Bukan maksud menghakimi tindakan demikian sebagai suatu kesalahan. Banyak yang beralasan apa salahnya menyemarakkan bulan Ramadhan? Bukankah dengan cara ini ini bulan suci menjadi lebih berkesan dan anak-anak menghadapi puasa dalam suasana kegembiraan. Ya, bisa jadi , hanya saja bagi orang yang terbatas secara ekonomi tak perlu memaksakan diri. Karena bulan ini seharusnya umat Islam belajar “prihatin”. Merasakan kelaparan dan keterbatasan orang yang melakoninya tidak cuma sebulan tetapi setiap hari. Mereka yang saat siang kelaparan dan kehausan tanpa ada harapan berbuka saat tergelincir matahari. Bukan karena puasa tetapi karena memang tidak ada yang bisa dikonsumsi.
Jika seharusnya sepuluh hari terakhir Ramadhan umat Islam konsentrasi mengejar ” lailatu qadr” ternyata fakta bicara beda. Banyak masjid yang mengalami kemajuan. Bukan kemajuan jumlah jama’ah, tetapi kemajuan shaff/barisan jama’ah shalat tarawih. Jika awal puasa jama’ah mencapai lima shaff tetapi mulai pertengahan tinggal empat bahkan tiga shaff. Artinya semakin berkurang yang datang. Jumlah umat yang berbondong-bondong memberikan ZAKAT MAAL pun masih kalah dengan jumlah umat yang melakukan ZAKAT MALL. Memborong habis isi mall. Membeli baju baru, sandal baru, jilbab baru hingga gadget baru. Biar percaya diri saat sanak keluarga di hari raya nanti saling bertemu.
Setelah anggaran masakan , dan pakaian masih ada lagi anggaran perjalanan.
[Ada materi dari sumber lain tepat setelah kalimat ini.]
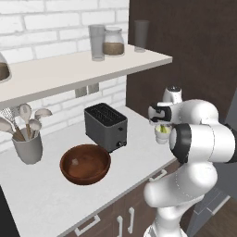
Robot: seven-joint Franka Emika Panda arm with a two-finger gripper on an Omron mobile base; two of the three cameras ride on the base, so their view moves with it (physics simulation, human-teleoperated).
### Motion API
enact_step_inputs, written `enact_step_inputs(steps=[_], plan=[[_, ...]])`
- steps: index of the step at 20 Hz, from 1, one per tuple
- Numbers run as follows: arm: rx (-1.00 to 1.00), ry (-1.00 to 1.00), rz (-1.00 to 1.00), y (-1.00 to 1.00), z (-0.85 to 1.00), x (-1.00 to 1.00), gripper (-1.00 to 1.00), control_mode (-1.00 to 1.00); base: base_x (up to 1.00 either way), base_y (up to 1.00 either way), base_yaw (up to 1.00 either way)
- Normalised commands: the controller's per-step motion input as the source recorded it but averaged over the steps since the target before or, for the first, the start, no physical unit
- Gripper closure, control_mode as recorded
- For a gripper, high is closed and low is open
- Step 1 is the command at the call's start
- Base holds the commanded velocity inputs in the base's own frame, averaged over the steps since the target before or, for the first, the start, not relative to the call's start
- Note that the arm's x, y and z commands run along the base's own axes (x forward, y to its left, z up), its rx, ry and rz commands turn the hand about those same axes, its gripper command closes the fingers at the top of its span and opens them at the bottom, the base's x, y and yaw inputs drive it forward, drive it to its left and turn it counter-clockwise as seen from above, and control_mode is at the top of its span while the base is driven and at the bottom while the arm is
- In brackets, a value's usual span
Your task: Grab a lemon wedge from the fridge and one ice cube from the ice bowl, and put them in the glass of lemonade.
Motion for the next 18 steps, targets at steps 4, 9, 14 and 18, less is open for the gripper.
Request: enact_step_inputs(steps=[4, 9, 14, 18], plan=[[0.01, 0.0, 0.0, 0.0, -0.14, 0.0, 1.0, -1.0, 0.0, 0.0, 0.0], [0.0, 0.0, 0.0, 0.0, 0.0, 0.0, 1.0, -1.0, 0.0, 0.0, 0.0], [0.0, 0.0, 0.0, 0.0, 0.0, 0.0, -1.0, -1.0, 0.0, 0.0, 0.0], [0.0, 0.01, 0.0, 0.01, 0.01, 0.0, -1.0, -1.0, 0.0, 0.0, 0.0]])
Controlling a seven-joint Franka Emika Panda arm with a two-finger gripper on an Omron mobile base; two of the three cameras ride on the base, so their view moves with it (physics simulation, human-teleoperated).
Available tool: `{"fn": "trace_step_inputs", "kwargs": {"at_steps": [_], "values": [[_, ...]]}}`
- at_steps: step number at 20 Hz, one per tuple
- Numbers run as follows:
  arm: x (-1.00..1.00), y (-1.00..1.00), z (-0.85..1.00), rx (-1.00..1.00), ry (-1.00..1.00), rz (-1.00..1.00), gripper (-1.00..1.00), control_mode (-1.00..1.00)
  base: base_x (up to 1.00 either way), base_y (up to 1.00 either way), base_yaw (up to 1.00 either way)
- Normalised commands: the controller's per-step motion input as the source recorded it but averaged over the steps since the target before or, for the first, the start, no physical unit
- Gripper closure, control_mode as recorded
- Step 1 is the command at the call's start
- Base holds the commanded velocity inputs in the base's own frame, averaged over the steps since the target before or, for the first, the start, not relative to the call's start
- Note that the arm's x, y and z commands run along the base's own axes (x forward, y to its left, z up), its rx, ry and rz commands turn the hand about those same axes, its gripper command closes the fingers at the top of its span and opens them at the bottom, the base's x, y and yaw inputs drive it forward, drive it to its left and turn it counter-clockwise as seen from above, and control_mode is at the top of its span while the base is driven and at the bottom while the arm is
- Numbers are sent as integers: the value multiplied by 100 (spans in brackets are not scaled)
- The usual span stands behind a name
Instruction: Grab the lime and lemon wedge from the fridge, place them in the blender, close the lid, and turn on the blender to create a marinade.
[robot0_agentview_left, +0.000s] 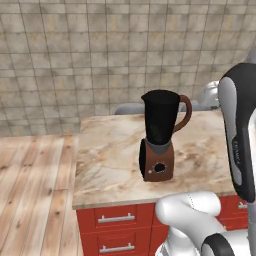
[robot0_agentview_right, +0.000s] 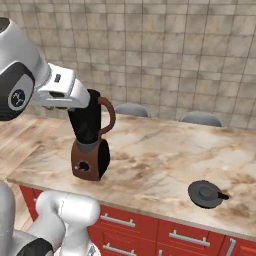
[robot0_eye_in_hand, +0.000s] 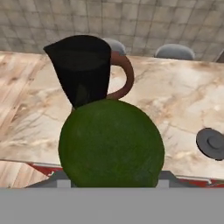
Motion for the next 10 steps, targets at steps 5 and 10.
{"fn": "trace_step_inputs", "kwargs": {"at_steps": [5,10], "values": [[45,13,-5,0,17,7,100,-100,0,0,0],[58,24,-17,0,3,4,100,-100,0,0,0]]}}
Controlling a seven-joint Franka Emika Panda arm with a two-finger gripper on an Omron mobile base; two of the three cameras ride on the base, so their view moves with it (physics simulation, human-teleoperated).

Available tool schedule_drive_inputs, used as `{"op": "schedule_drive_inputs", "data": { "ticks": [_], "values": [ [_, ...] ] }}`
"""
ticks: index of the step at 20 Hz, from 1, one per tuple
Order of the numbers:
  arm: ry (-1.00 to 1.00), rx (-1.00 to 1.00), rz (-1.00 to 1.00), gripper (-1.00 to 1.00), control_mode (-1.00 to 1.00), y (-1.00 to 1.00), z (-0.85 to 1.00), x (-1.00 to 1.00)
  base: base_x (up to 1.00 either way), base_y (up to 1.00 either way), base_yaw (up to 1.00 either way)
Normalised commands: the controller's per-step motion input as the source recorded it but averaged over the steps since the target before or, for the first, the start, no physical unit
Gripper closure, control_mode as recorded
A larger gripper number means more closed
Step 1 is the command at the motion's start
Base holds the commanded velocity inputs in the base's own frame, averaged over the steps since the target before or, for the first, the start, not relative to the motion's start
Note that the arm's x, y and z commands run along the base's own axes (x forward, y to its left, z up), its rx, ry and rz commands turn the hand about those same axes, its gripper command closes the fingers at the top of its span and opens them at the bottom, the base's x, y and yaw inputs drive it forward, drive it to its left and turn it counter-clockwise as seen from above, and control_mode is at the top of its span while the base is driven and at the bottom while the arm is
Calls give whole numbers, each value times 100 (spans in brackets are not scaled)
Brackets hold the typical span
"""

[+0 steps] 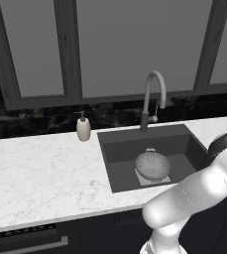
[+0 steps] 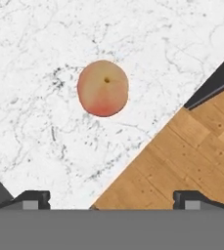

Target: Put the colander in the sink, put the peach in the colander, and turn on the sink faucet and pour water over the colander.

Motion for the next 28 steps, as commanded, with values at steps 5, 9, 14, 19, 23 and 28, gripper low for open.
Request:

Mudik saat lebaran sudah menjadi tradisi mengakar di negeri ini. Bagi anak-anak yang ada di luar kota harus mempersiapkan dana yang tidak sedikit agar bisa mudik ke rumah orang tua.
Jika memakai transportasi umum tinggal mengalikan harga tiket dengan jumlah anggota keluarga. Belum lagi persiapan buah tangan dan “angpao” ponakan. Kondisi ekonomi sebuah keluarga tidak selalu sama, jika suatu saat sedang sempit lalu dipaksakan maka terasa sangat menghimpit.
Sepuluh hari terakhir bulan puasa, manusia mulai memenuhi jalanan. Ribuan kendaraan terjebak kemacetan.
Benar-benar menguji kesabaran, panas dan lelah perjalanan membuat beberapa orang mulai mengambil keringanan. Puasa hari itu diqodho tahun depan. Itikaf di masjid semakin sedikit penggemar, ada yang pindah di mobil, atau kapal yang sedang berlayar. Boro-boro mengejar “lailatul qadar”, konsentrasi ibadah pun mulai buyar. []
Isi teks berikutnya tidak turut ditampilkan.